◆ Your task:
Drop the images, then output the listing exactly.

-- Available data follows --

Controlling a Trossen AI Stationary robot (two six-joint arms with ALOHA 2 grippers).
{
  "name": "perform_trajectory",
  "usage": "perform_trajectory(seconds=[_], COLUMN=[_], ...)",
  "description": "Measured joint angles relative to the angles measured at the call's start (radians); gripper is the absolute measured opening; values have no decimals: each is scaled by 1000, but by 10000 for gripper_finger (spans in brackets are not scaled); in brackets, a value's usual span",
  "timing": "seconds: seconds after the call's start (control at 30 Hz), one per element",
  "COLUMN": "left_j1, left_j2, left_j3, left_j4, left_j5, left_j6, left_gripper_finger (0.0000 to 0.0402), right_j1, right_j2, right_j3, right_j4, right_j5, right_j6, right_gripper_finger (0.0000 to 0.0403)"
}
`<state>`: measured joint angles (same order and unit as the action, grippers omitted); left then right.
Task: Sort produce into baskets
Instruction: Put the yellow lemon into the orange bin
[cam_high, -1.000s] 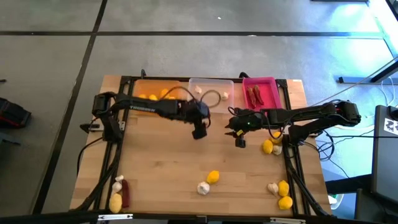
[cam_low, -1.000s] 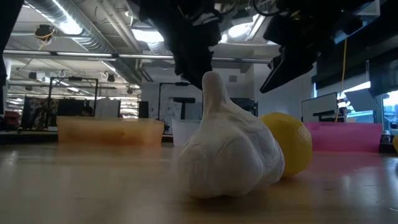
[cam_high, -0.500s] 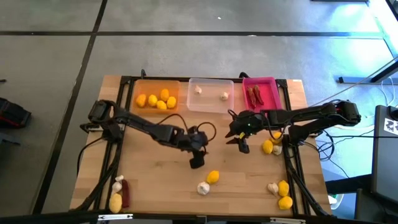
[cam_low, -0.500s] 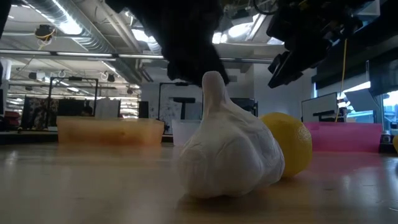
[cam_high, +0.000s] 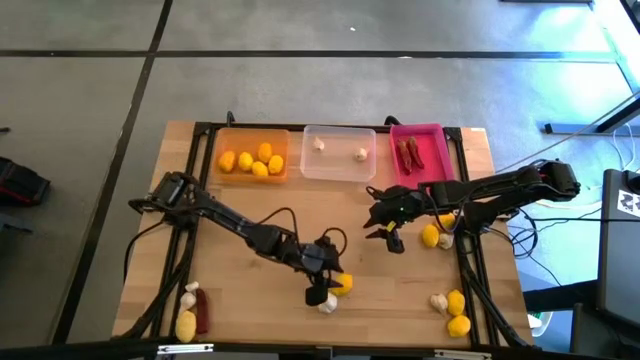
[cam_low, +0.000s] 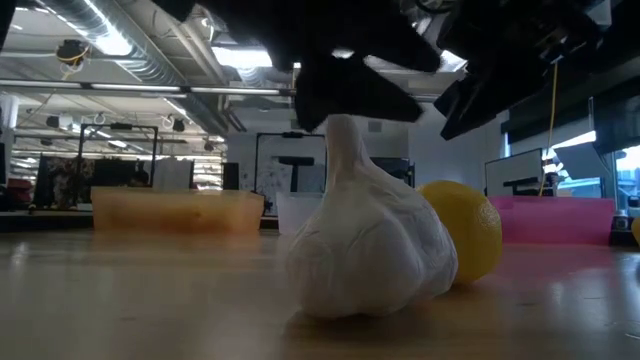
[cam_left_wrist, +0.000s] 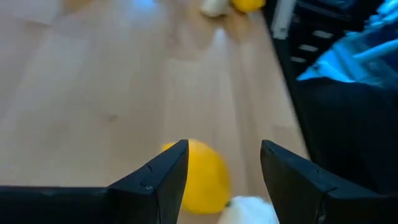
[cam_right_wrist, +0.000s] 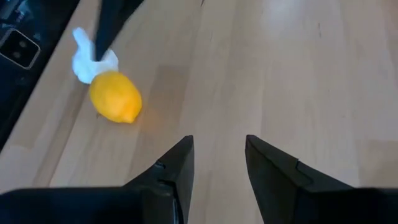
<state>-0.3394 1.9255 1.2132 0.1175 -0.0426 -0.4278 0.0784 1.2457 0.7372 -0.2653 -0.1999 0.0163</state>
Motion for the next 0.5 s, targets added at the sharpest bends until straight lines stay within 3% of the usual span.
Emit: perform_trajectory(seconds=[0.13,0.37,0.5], left_j1=[13,17,43], left_j2=[52,51,63], left_j3=[32,36,36], left_j4=[2,-1,-3], left_j5=[114,191,299], left_j6=[-27,-10,-2], left_gripper_finger=[194,194,193], right_j1=[0,0,0], right_j2=[0,0,0], right_j3=[0,0,0], right_j4=[-2,-22,-31], right_j5=[33,34,46], right_j6=[-2,2,1], right_gripper_finger=[138,138,138])
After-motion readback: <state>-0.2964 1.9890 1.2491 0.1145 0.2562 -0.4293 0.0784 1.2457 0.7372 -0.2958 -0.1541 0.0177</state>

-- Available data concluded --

◆ Task solution:
Controlling a Trossen AI Stationary robot (two six-joint arms with ALOHA 2 grippers).
{
  "name": "perform_trajectory",
  "usage": "perform_trajectory(seconds=[_], COLUMN=[_], ...)",
  "description": "Measured joint angles relative to the angles measured at the call's start (radians); gripper is the absolute measured opening; values have no decimals: each is scaled by 1000, but by 10000 for gripper_finger (spans in brackets are not scaled); in brackets, a value's usual span",
  "timing": "seconds: seconds after the call's start (control at 30 Hz), one per element",
  "COLUMN": "left_j1, left_j2, left_j3, left_j4, left_j5, left_j6, left_gripper_finger (0.0000 to 0.0402), right_j1, right_j2, right_j3, right_j4, right_j5, right_j6, right_gripper_finger (0.0000 to 0.0403)"
}
`<state>`: measured joint angles (same order and unit as the action, grippers omitted); left then right.
Task: Sort produce into baskets
Instruction: Put the yellow lemon into the orange bin
[cam_high, -1.000s] 
[cam_low, -1.000s] 
[cam_high, -0.500s] 
[cam_low, -0.500s] 
[cam_high, +0.000s] 
[cam_low, +0.000s] 
[cam_left_wrist, +0.000s] 
[cam_right_wrist, +0.000s] 
<state>-0.3394 1.9255 1.2132 0.1175 -0.0426 -0.4278 0.0784 1.2457 0.7372 -0.2653 -0.1999 0.0163</state>
Motion for the next 0.5 s, targets added at the sharpest bends until straight lines stay within 3% of the usual span.
Emit: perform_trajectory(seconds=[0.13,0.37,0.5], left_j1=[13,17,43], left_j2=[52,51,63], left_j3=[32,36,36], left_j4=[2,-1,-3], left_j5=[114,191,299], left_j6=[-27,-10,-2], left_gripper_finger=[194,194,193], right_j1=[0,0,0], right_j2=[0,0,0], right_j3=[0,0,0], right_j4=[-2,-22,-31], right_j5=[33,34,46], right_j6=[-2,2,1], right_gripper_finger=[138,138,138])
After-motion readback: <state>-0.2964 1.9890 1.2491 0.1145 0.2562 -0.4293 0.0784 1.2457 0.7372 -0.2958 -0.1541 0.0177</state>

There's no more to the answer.